Mpumalanga High Court: Meet the Judge President

"It is a great honour."

MBOMBELA – On Tuesday August 1, Judge Malesela Francis Legodi will start his service as the Mpumalanga High Court’s first judge president.

This born-and-bred plattelander’s career was launched in the Lowveld 30 years ago.

“I am glad to be back for my last lap of service,” he tells Lowvelder.

His open, honest face exudes calm. He speaks about his life and career with a content expression.

“It is a great honour,” he says about being endorsed for the position by the Judicial Service Committee and the president, Jacob Zuma. Although his wife and adult children are still in Gauteng, he travels between cities to accommodate both his family and job.

Due to his wife having to work in Gauteng until the end of the year, she will only join him in the Lowveld then. Legodi smiles spontaneously when talking about her. Their 36-year-old daughter is an electrical engineer, their 32-year-old son a graphic designer and the youngest a 20-year-old law student.

Legodi has walked a difficult road to where he is today. “I grew up in the township of Ga-Maja near Polokwane in Limpopo as the second youngest sibling of eight,” he says. “I studied law at the University of the North (now the University of Limpopo) in 1976.”

After completing his articles with former Pretoria High Court judge president, Bernard Ngoepe in Polokwane, he moved to the Lowveld.

In 1986 Legodi joined Dr Mathews Phosa and Phineas Mojapelo at Mojapelo & Partners, Mpumalanga’s first-ever black legal practice. Mojapelo is the deputy judge president of the South Gauteng High Court.

In 1987 Legodi started his own practice in Bushbuckridge. Faced with Afrikaans-only witnesses in court, he learned the language in six months.

In 2004 he was admitted to the judiciary and started acting as a judge of the High Court of South Africa in the busiest, largest High Court in the country, the Gauteng Division. Last year the first Civil High Court in Mpumalanga was established and Legodi would travel here regularly to assist.

For the first two weeks of every month, the court sat in Middelburg. During that time, a Mbombela courtroom was used for High Court cases. For the next two weeks, the two would swap. Yet the demand would soon require full-time courts.

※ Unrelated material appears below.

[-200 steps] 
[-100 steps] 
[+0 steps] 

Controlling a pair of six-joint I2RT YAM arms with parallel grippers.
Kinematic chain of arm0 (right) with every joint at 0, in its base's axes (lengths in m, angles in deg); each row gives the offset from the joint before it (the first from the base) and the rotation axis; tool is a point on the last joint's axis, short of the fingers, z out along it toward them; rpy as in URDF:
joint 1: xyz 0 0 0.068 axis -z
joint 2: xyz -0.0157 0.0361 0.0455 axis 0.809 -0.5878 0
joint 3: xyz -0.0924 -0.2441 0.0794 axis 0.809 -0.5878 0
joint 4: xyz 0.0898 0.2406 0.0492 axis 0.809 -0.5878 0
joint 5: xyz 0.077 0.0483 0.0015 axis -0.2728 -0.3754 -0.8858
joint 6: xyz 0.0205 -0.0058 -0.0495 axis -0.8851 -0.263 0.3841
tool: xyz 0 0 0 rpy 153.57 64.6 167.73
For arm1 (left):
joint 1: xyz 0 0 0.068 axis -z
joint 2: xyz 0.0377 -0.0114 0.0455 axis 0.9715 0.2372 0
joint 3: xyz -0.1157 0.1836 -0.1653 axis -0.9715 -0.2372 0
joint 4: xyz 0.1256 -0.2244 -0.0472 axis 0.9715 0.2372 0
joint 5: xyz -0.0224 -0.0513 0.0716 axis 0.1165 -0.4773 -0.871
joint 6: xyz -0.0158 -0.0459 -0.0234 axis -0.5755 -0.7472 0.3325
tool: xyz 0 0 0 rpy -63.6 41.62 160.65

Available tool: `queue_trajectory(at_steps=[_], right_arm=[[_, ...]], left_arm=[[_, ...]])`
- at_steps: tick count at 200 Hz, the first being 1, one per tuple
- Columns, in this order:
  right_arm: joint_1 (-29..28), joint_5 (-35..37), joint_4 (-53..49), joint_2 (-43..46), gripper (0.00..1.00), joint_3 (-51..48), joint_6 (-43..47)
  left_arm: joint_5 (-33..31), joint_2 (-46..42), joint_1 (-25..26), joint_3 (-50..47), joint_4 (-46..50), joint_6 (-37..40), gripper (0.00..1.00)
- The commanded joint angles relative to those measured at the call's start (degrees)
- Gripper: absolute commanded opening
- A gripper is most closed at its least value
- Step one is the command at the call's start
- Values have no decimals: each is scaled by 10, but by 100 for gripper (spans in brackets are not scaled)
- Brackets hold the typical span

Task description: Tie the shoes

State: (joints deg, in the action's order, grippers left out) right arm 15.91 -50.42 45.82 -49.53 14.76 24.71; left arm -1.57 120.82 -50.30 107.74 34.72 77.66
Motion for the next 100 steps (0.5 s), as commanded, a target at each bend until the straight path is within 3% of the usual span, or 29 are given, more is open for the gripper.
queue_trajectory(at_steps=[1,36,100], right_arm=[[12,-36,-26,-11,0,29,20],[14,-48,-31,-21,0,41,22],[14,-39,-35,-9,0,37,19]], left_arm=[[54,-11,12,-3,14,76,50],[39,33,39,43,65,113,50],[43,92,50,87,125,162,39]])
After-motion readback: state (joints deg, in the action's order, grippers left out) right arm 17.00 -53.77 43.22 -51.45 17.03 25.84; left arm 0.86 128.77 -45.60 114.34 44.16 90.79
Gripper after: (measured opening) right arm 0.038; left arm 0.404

“We now have a Civil Circuit High Court judge in the Nelspruit Magistrate’s Court building at all times. The Criminal High Court functions daily,” he explains.

Legodi’s devotion to justice transpires when he speaks about the law. Access to justice is one of the rights he feels strongly about. He is guided by fairness the values of the Constitution, freedom, equality and human dignity.
The humble judicial giant calls himself “an ordinary man, no better than anyone else”. He enjoys serving society.

This positive man leads by example. By embodying the integrity of the judiciary, he proves that it still exists. As a citizen of the Lowveld that has come full circle, he embraces this new challenge with confidence, open arms and the trademark Legodi grace.

It is not yet clear when the High Court building will be completed for use.